## Goal of the exercise
Print the entries below exactly as they appear, from the first line up to and including the line with "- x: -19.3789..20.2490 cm". Do not print any pictures.

## Data
═══
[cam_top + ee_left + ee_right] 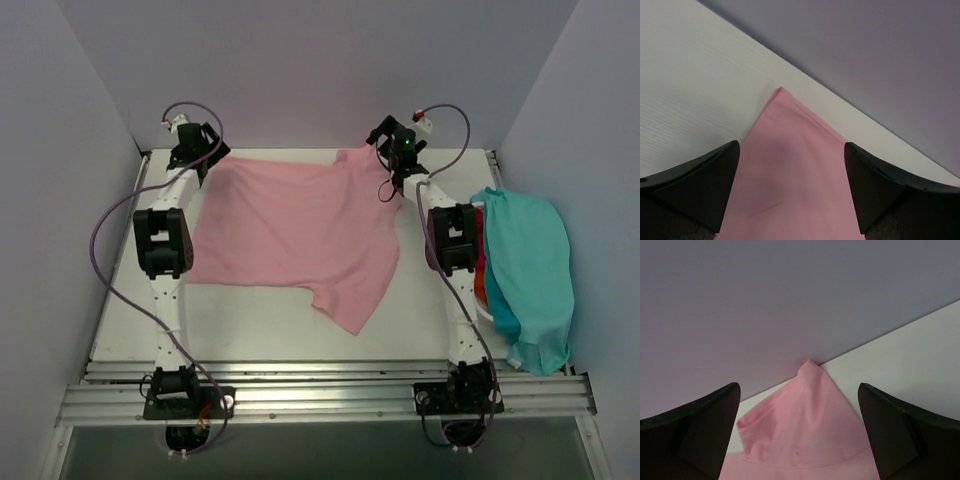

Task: Fold and stack the t-shirts
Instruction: Flatten out the tshirt, then grap the side of the flattened tshirt closest away from the robot with both arms

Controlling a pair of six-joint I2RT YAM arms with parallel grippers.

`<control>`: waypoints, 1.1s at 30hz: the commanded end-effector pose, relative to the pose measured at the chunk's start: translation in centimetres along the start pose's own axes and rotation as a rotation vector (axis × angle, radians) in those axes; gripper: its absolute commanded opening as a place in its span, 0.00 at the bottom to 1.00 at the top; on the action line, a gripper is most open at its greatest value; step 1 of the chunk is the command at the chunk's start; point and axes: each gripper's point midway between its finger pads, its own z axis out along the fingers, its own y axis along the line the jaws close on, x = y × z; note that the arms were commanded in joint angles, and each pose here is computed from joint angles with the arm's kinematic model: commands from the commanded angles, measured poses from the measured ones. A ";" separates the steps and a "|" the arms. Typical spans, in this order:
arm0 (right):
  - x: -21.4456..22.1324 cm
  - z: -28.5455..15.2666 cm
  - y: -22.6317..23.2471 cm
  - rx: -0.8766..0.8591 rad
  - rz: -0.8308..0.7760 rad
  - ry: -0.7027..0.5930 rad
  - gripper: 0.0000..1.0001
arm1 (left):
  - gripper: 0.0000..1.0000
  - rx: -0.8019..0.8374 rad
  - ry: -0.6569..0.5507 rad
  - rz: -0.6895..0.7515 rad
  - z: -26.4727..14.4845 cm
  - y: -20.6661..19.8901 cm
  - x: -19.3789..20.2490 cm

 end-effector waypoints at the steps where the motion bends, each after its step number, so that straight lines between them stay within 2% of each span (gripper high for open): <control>1: -11.0 -6.0 10.7 -0.243 0.028 -0.215 1.00 | 0.94 0.137 -0.162 -0.047 -6.2 -6.3 -8.5; 2: -11.5 -7.0 10.9 -0.244 0.026 -0.228 1.00 | 0.94 0.113 -0.137 -0.045 -6.5 -5.0 -6.8; 3: -11.9 -8.3 11.4 -0.253 0.023 -0.237 1.00 | 0.94 0.114 -0.177 -0.051 -7.8 -5.0 -7.8; 4: -12.3 -10.8 12.0 -0.261 0.022 -0.243 1.00 | 0.94 0.188 -0.298 -0.069 -11.8 -7.4 -12.1; 5: -12.4 -11.9 11.9 -0.247 0.016 -0.251 1.00 | 0.94 0.156 -0.270 -0.064 -12.2 -5.6 -10.0; 6: -12.5 -13.2 12.0 -0.242 0.006 -0.251 1.00 | 0.94 0.153 -0.308 -0.069 -13.8 -5.5 -11.0; 7: -12.2 -15.6 11.3 -0.212 -0.005 -0.235 1.00 | 0.94 0.176 -0.372 -0.068 -17.4 -6.5 -13.5; 8: -12.2 -16.6 10.1 -0.160 0.005 -0.243 1.00 | 0.94 0.143 -0.355 -0.059 -17.9 -5.2 -12.4; 9: -14.2 -19.3 10.1 -0.155 0.029 -0.274 1.00 | 0.94 0.138 -0.385 -0.055 -20.7 -5.4 -13.7; 10: -13.7 -20.3 8.8 -0.119 0.048 -0.268 1.00 | 0.94 0.122 -0.378 -0.054 -21.5 -4.9 -13.3; 11: -10.4 -21.0 5.4 -0.042 0.042 -0.210 1.00 | 0.94 0.106 -0.372 -0.054 -22.3 -4.3 -12.9; 13: -10.4 -24.2 3.1 0.034 0.106 -0.214 1.00 | 0.94 0.085 -0.344 -0.062 -24.3 -2.9 -11.0; 14: -7.4 -25.4 0.7 0.087 0.085 -0.164 0.99 | 0.94 0.079 -0.327 -0.064 -24.7 -2.4 -9.9; 16: -5.9 -27.9 -1.4 0.171 0.117 -0.130 0.98 | 0.94 0.063 -0.287 -0.059 -26.4 -0.9 -6.6; 19: -1.3 -30.6 -4.5 0.241 0.138 0.014 0.93 | 0.94 0.027 -0.226 -0.050 -28.4 1.1 -1.9; 21: 2.0 -33.3 -7.2 0.332 0.080 0.096 0.92 | 0.94 0.008 -0.190 -0.050 -30.1 2.1 0.1; 22: 1.7 -34.2 -8.0 0.371 0.101 0.072 0.95 | 0.94 -0.020 -0.156 -0.044 -30.3 3.3 1.8; 24: 3.1 -36.3 -10.3 0.438 0.080 0.120 0.99 | 0.94 -0.051 -0.115 -0.048 -31.4 4.5 3.4; 28: 7.1 -39.8 -11.6 0.383 0.153 0.265 1.00 | 0.94 -0.094 -0.062 -0.041 -32.4 6.7 5.7; 33: 8.9 -43.0 -11.7 0.294 0.223 0.313 0.98 | 0.94 -0.080 -0.037 -0.047 -33.0 7.1 6.6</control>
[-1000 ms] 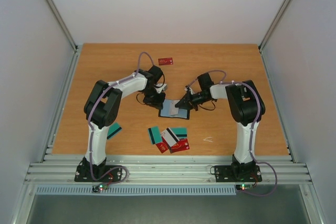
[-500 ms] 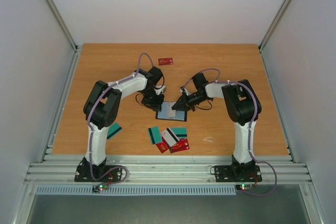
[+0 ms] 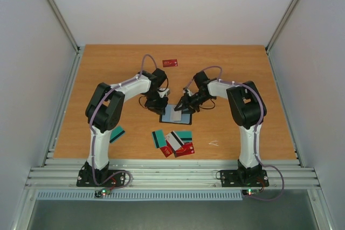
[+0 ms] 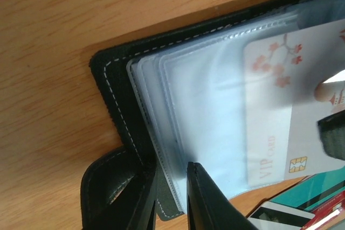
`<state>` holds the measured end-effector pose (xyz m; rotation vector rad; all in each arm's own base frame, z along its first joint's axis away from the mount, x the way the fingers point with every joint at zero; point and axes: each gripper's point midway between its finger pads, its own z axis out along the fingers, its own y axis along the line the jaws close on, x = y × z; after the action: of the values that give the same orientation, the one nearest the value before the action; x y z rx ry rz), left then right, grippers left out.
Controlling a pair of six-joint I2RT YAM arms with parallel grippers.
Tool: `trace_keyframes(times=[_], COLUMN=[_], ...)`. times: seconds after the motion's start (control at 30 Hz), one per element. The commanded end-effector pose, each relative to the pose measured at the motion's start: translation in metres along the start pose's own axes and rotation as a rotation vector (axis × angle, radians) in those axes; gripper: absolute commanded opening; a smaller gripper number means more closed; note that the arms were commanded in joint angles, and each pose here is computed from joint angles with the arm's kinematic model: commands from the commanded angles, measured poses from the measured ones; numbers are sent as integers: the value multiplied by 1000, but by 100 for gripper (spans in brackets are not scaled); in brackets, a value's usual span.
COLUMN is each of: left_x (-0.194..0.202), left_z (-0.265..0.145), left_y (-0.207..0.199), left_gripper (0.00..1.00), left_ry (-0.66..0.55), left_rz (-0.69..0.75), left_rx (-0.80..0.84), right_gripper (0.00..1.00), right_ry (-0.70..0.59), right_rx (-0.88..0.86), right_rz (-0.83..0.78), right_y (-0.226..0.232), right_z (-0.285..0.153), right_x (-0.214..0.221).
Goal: Put the credit cards into the card holder
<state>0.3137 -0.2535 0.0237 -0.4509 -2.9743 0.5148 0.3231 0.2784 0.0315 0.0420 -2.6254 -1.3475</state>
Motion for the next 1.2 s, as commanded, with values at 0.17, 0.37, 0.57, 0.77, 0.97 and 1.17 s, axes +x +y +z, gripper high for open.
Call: trace_keyframes(times=[0.17, 0.37, 0.57, 0.77, 0.97, 1.17], left_x=[0, 0, -1, -1, -2, -2], left_z=[-22, -28, -33, -25, -19, -13], left_y=[-4, -3, -3, 3, 7, 9], left_gripper=[17, 17, 17, 15, 13, 13], left_ry=[-24, -38, -50, -35, -25, -13], left_rz=[1, -7, -11, -9, 1, 7], left_rx=[-12, -13, -8, -25, -41, -43], right_gripper=[42, 43, 39, 28, 12, 6], right_ry=[22, 12, 3, -13, 19, 29], right_rx=[178, 260, 332, 419, 549, 688], right_rz=[51, 44, 14, -45, -101, -140], right_y=[-3, -3, -3, -3, -15, -30], right_z=[-17, -27, -35, -46, -41, -37], right_x=[13, 19, 24, 28, 34, 35])
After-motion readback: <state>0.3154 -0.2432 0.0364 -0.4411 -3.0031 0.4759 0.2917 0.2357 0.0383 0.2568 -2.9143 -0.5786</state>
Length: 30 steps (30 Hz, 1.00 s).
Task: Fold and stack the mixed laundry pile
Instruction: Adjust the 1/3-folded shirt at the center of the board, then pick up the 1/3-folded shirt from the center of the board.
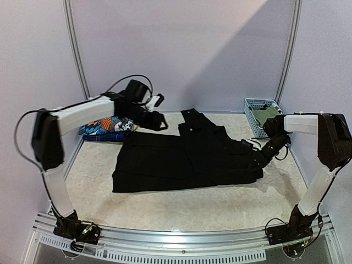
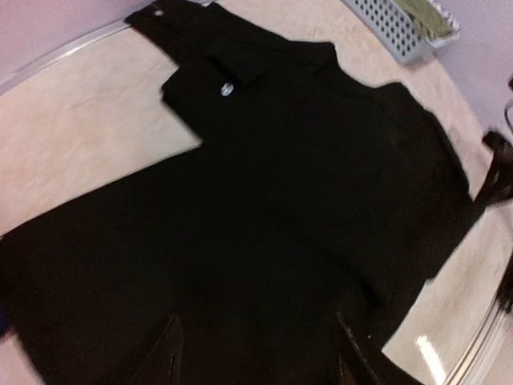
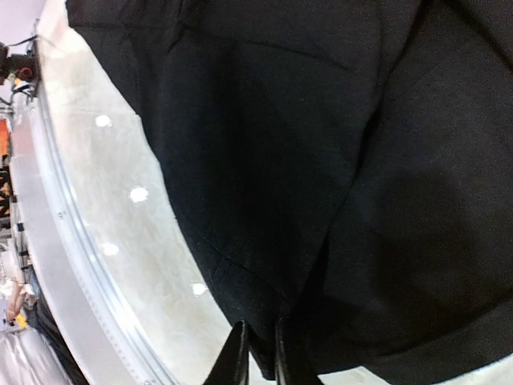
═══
## Result for this task
[cam_top + ee_left + ee_right] 

Task: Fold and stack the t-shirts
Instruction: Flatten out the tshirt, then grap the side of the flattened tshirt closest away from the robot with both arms

Controlling a pair of six-joint I2RT YAM arms with parallel grippers.

`<control>`: waypoints, 1.1s at 30hz: the commanded end-effector pose, relative to the pose measured at the chunk's start: translation in centimetres along the start pose's own axes and rotation as a rotation vector (axis × angle, radians) in those axes; gripper: its absolute commanded opening as a place in its span, 0.00 at the bottom to 1.00 at the top; on the action line, a gripper is most open at its greatest value; step 1 of the chunk is the command at the chunk's start; point and axes: each gripper's point midway between its finger pads, its own z axis out along the fingers, its own y axis along the line the jaws close on, x = y × z; note that the arms were commanded in joint angles, and each pose here is computed from joint angles with the arm's kinematic model: commands from the commanded angles, measured poses from the measured ones. A ";" separates the steps and a "|" the arms. Typical spans, in this order:
arm0 (right):
  - x: -21.4456..22.1324 cm
  - z: -28.5455..15.2666 cm
  - y: -22.6317..23.2471 cm
  - rx: -0.8766..0.8591 rad
  - rz: -0.8308..0.7760 rad
  - ry: -0.7027..0.5930 rad
  - gripper: 0.0000..1.0001
arm1 (left):
  - gripper: 0.0000..1.0000
  - rx: -0.8019..0.8374 rad
  - ry: -0.6569..0.5507 rad
  - rz: -0.6895..0.7515 rad
  - z: -26.4727..14.4845 cm
  - y: -20.6661..19.8901 cm
  - x: -19.3789..20.2490 cm

With this, the output is complete.